Как-то туда ворвались бандиты, восемь человек в масках, с пистолетами. Мы с Танечкой были дома. Меня к стенке, ее связали. Они думали найти у меня миллион. Нашли сорок тысяч рублей, а когда убегали, то один схватил еще и ковер. Я кричу ему: «Дурак, куда ж ты его потащишь? Кради соразмерно». Убежали, двери оставили открытыми, нож лежал около сейфа. Но главное -- мы остались живы.

-- А как же все-таки началась ваша московская карьера?

-- Меня пригласил Эфрос в Театр Ленинского комсомола. Показывает на меня актерам и говорит: «Вот этот интересный актер теперь будет с нами. Я в него верю. И хочу с ним работать». И назвал пьесу, в которой я должен был играть -- «Во дворе злая собака». Я на седьмом небе -- работать с самим Эфросом. Но на следующий день за «эфрософские штучки» райком партии освободил его от работы. И я повис. Надо было искать другого режиссера. А в театр прислали Марка Захарова. Как ни странно, не без моей помощи, у меня ведь уже тогда было много влиятельных друзей. Я привел его в театр чуть ли не за руку, он был в рваных джинсах. У него тогда ничего не было -- ни народного звания, ни государственных премий, а сейчас машину подают к подъезду, сердечную операцию делают за границей, богатым стал. Квартиру на Тверской имеет. Все это у меня уже тогда было. Мой первый «Мерседес», один из первых в Москве, стоял у репетиционного зала Ленкома. Возможно, Захаров мне завидовал, возможно, еще что-то, но мы не сошлись. Мы исповедовались разным богам. Я -- богу Георгию Товстоногову, а он -- университетскому драмкружку. Я не злой человек и не мстительный, но нынче я не стесняюсь говорить правду и могу свою тираду повторить в его присутствии. Я бы сказал так: если мама меня родила как человека, то Марк Захаров меня убил как актера. Но я везучий. И судьба подкинула мне великую роль.

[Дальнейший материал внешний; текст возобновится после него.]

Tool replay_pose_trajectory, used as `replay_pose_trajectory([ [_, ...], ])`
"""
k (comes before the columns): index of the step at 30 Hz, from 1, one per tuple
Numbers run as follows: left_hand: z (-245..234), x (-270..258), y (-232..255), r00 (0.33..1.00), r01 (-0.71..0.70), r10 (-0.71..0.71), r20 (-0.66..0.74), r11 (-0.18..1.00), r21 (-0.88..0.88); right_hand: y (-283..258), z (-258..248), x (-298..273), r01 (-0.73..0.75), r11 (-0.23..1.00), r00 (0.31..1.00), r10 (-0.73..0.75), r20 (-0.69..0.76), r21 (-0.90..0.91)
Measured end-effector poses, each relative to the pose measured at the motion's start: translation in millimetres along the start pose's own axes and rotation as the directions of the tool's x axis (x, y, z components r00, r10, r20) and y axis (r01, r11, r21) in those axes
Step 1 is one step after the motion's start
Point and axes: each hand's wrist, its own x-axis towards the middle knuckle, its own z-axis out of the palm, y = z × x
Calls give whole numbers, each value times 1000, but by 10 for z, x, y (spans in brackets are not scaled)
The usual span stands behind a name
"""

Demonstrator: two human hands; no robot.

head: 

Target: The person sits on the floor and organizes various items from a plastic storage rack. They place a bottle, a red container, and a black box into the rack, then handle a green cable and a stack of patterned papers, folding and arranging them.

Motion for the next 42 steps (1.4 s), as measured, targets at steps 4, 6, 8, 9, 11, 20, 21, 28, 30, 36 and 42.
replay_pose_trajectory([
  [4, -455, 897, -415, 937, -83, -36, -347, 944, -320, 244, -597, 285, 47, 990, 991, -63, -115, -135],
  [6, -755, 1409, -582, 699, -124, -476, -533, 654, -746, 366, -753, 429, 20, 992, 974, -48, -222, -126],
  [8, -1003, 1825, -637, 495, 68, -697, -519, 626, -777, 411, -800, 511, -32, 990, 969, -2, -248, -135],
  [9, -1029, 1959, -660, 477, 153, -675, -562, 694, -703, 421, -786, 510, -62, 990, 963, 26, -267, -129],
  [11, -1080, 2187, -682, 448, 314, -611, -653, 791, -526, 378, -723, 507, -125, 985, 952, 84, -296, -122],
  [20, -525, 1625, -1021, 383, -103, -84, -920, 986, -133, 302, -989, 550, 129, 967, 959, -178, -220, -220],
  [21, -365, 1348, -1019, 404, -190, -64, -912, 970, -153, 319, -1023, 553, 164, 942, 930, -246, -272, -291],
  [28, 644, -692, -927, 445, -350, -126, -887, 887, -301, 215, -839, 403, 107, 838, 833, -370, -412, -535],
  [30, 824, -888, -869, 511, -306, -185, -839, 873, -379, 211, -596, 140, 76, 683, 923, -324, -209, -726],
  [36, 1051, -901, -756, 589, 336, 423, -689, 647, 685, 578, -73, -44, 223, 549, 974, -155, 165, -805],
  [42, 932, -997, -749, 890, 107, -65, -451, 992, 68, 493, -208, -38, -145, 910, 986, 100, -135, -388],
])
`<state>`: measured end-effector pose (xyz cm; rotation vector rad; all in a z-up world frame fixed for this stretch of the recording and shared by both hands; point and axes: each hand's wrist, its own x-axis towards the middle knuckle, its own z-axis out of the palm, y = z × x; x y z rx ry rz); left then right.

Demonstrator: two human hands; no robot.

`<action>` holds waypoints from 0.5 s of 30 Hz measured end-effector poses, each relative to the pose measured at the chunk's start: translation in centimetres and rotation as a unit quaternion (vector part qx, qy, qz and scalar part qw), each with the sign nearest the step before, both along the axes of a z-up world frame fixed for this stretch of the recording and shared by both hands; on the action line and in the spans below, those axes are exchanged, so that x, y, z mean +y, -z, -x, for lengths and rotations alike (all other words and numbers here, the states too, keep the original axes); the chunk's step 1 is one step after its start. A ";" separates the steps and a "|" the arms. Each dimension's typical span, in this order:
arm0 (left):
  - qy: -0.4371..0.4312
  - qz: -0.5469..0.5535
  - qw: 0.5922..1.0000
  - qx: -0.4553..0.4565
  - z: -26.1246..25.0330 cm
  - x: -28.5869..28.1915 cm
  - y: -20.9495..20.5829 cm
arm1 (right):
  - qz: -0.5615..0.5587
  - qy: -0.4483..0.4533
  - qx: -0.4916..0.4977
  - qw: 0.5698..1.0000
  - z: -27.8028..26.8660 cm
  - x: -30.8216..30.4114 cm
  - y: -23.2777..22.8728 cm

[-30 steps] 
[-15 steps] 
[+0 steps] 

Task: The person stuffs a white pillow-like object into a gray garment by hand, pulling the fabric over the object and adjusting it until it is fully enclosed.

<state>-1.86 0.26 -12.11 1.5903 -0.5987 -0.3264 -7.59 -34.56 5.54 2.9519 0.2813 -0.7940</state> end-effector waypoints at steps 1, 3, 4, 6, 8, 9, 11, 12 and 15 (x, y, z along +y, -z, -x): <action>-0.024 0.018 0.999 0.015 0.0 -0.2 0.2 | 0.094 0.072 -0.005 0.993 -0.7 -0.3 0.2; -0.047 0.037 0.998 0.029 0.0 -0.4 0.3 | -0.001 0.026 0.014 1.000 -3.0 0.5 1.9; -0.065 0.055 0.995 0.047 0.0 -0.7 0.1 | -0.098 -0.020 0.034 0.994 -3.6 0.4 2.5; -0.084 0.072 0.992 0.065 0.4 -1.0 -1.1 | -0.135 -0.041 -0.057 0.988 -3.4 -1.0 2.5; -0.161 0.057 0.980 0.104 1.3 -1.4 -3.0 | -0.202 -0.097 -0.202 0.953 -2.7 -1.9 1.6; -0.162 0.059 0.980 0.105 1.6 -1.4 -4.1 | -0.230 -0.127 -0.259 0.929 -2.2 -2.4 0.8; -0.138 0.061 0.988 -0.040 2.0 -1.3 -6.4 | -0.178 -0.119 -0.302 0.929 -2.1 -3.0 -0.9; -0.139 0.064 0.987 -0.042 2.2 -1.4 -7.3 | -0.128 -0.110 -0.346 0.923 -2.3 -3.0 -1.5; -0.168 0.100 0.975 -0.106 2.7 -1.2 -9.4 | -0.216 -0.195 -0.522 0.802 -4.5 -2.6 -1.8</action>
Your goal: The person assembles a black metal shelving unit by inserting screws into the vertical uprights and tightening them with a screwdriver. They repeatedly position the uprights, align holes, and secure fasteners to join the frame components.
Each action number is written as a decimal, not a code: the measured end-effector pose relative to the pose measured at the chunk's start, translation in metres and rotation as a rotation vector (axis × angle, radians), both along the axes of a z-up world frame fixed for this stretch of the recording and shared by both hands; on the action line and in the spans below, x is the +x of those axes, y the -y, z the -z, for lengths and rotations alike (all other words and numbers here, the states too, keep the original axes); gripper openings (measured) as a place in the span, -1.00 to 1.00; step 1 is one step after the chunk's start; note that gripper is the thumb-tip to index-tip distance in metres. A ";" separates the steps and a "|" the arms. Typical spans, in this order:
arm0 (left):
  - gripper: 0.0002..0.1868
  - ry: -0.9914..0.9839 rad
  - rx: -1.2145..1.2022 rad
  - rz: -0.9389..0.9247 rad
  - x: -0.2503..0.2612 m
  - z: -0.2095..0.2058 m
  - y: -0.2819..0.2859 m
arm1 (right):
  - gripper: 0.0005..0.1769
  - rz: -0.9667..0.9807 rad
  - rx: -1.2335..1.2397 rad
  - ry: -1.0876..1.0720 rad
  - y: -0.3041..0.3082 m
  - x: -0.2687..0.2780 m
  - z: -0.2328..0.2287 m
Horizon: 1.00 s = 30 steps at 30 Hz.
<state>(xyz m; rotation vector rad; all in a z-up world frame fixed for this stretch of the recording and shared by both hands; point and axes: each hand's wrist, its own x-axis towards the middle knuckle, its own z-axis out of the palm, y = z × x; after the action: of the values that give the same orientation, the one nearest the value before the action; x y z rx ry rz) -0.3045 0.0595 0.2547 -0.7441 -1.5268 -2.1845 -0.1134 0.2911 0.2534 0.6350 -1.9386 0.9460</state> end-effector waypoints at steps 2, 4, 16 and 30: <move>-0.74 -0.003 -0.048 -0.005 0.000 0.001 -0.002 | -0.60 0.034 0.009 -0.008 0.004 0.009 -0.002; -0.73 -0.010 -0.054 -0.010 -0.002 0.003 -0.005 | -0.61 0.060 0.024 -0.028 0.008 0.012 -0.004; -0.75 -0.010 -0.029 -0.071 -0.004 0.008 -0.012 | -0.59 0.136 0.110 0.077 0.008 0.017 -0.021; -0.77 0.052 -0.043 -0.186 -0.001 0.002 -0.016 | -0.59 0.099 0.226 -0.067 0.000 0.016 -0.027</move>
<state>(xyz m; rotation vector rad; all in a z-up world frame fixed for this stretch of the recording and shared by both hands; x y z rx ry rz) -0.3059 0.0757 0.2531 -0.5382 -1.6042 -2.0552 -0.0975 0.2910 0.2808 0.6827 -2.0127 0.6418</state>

-- Вы не устали: операция, перелет, гости?

-- Стараюсь хорохориться, но годы берут свое, и меня постоянно тянет сюда, на дачу в Барвиху. Моя любимая жена Таня превратила этот клочок земли в роскошный сад. Вы и сами это видите.

-- В актеры больше не зовут?

-- Пошли они все подальше с этим лицедейством. Я свое отыграл. И в кино, и в жизни.